A Napoli è previsto un nuovo collegamento metro ex-novo tra la stazione AV di Afragola e la rete esistente, per 795 milioni, ma al contempo le infrastrutture esistenti sono sottoutilizzate, incomplete (come la linea Arcobaleno a nord di Aversa o le linee 1, 6 e 7), in degrado (come la rete tranviaria) o in dismissione (come il tracciato storico e centralissimo della ferrovia Napoli-Cancello FS in favore di una variante esterna all’interno dei lavori dell’AV-AC Bari-Napoli).

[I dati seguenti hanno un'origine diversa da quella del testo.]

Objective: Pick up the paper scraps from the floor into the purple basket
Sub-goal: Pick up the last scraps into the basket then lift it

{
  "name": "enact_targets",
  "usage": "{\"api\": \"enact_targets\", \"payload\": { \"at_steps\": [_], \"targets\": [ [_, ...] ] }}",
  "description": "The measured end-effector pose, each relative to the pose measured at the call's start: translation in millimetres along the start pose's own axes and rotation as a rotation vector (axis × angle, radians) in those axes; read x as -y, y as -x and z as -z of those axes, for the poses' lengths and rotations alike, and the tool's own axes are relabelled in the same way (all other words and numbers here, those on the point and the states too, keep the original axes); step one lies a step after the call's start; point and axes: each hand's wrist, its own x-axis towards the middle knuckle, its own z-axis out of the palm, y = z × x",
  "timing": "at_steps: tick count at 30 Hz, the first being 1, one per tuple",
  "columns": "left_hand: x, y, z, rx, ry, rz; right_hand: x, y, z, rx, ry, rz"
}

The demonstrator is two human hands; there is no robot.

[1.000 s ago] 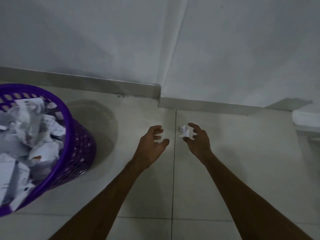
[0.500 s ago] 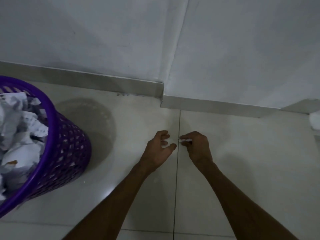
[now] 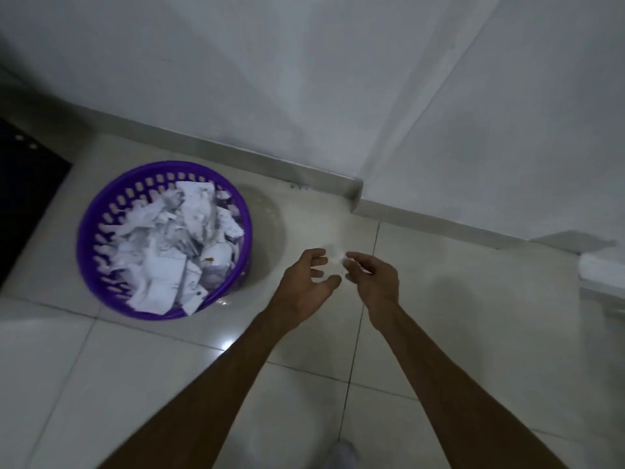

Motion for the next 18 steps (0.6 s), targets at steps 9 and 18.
{"api": "enact_targets", "payload": {
  "at_steps": [9,18],
  "targets": [
    [-57.8,68.5,111.6,-0.194,0.115,-0.091,100.4,73.7,-101.9,0.161,-0.016,0.049],
    [-8.8,90.4,223.8,-0.464,0.085,0.056,112.5,99.1,-201.2,0.254,0.201,0.111]
  ]
}}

A Torino la rete tranviaria rimane a standard novecenteschi e non sono previste operazioni di reale potenziamento, come vere corsie segregate, la separazione funzionale dalla rete bus per evitare gli incolonnamenti, la riduzione delle fermate; anche il progetto di prolungamento della linea 15 a Grugliasco sembra tramontato; allo stesso tempo, mancano 26 milioni di euro per completare il prolungamento della linea 1 a Cascine Vica, cantiere in corso, in ritardo e che rischia di non finire mai, mancano 145 milioni per i nuovi treni metro, senza i quali sarà impossibile mantenere il livello di servizio attuale, mancano 800 milioni per costruire appena il primo pezzettino della linea 2 della metropolitana, che continua a essere troppo lontana nel tempo e troppo limitata nell’estensione per bastare da sola a cambiare la mobilità, manca ancora un finanziamento completo sia per la realizzazione che per l’esercizio: a oggi costruire la metro 2 vorrebbe dire non avere i soldi per gestirla.

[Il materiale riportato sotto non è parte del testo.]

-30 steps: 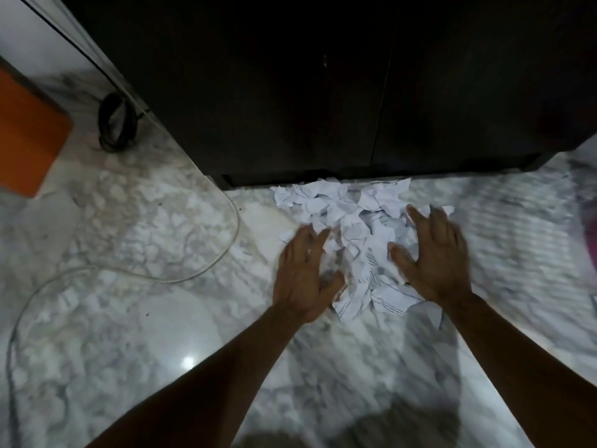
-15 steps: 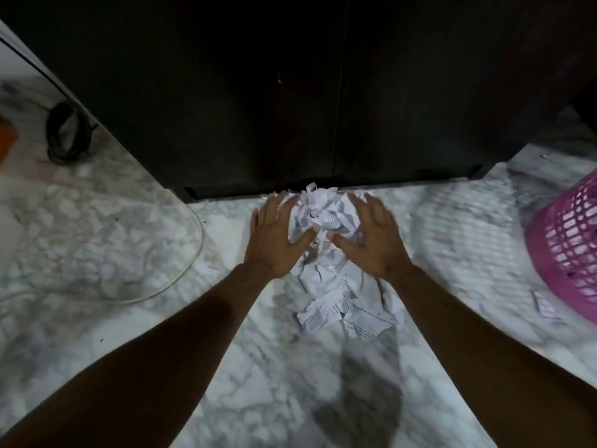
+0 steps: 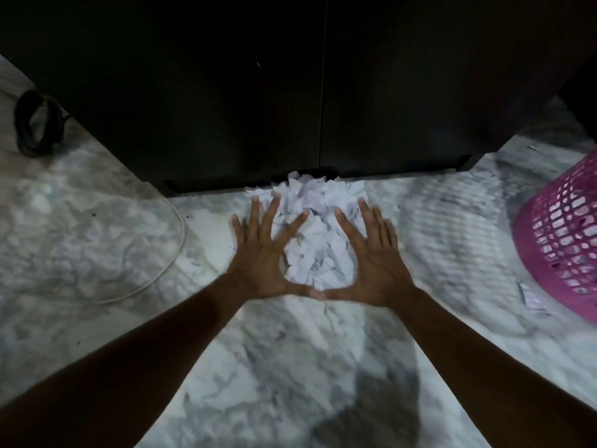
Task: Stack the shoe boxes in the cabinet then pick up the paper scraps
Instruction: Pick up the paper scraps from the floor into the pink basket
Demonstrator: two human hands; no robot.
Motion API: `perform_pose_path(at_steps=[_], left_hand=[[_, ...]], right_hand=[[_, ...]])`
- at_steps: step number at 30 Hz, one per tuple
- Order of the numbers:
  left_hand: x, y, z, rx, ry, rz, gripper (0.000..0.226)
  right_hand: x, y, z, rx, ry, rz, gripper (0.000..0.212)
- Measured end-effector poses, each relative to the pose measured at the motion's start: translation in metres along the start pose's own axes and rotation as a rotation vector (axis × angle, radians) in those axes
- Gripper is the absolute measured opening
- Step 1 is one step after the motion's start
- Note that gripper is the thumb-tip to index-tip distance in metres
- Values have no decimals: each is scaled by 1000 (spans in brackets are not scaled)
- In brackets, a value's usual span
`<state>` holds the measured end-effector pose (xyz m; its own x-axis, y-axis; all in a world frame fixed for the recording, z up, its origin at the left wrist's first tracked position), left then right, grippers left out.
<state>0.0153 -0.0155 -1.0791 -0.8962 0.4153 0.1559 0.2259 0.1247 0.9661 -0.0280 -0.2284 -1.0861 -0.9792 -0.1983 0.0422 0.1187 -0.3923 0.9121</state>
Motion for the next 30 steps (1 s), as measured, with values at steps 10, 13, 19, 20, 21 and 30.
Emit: perform_pose_path(at_steps=[10,13,19,20,21,30], left_hand=[[-48,1,22,61,-15,-160,126],[-54,0,18,102,-35,-255,119],[-66,4,9,195,-55,-316,81],[-67,2,10,234,-63,-325,76],[-67,0,10,269,-66,-333,71],[-47,2,2,513,28,-477,49]], right_hand=[[-91,-5,3,76,-14,-97,120],[-99,-13,12,46,-19,-236,107],[-114,-12,25,55,-74,-274,78],[-116,-14,25,53,-73,-279,71],[-119,-15,26,56,-70,-282,63],[-90,-26,53,-43,-47,-334,35]])
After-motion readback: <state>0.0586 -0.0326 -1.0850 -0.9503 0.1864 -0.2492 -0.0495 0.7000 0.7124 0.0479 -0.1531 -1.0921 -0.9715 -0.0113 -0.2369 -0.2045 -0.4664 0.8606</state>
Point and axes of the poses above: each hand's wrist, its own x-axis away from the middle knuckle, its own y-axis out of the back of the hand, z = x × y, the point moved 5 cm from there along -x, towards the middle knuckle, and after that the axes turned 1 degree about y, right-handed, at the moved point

Stesso timore a Milano, dove già la M4 è stata un salasso per i bilanci del trasporto pubblico e ci sono presagi di fortissimi tagli alle linee tranviarie, e dove il PUMS suggerisce di studiare un tracciato tranviario veloce, già in parte esistente, sulla direttrice della proposta M6, invece di inseguire il sogno forse troppo costoso di una sesta linea.
Sul tramtreno Foggia-Manfredonia, ancora manca una reale volontà di procedere, tanto che rispunta periodicamente l’idea di convertire la tratta in busvia e quindi smantellare i binari.

Anche la Sicilia non se la passa bene: a Palermo la nuova giunta Lagalla ha praticamente dimezzato la rete tranviaria, cancellando il tratto in centro storico, su via Roma e via Libertà, per puntare nuovamente su una metropolitana leggera (molto leggera e molto corta, con tutti i dubbi del caso sulla preferibilità rispetto al tram). Senza questo tratto centrale sarà impossibile gestire al meglio e far fruttare gli investimenti dei tratti in periferia.

Situazione incerta anche a Catania, dove il 15 giugno 2024 è stata dismessa la tratta urbana e suburbana della ferrovia circumetnea per i lavori di conversione in
metropolitana, con molti dubbi sulla data di fine lavori, la futura frequenza di servizio (probabilmentecomunque insufficiente), le stazioni che scompariranno (come quella di Lineri o di Paternò centro). Stiamo parlando di una linea metropolitana che vede comunque già oggi una tratta sospesa (il ramo portuale) e che ha frequenze piuttosto scarse (10-15 minuti, contro i 4-8 di riferimento per una metro).

Insomma, l’efficienza di spesa è ancora un’utopia, ma soprattutto fa preoccupare il solito atteggiamento volto alla costruzione di tante infrastrutture che si sommano a quelle esistenti senza che le une e le altre funzionino al massimo della loro possibilità.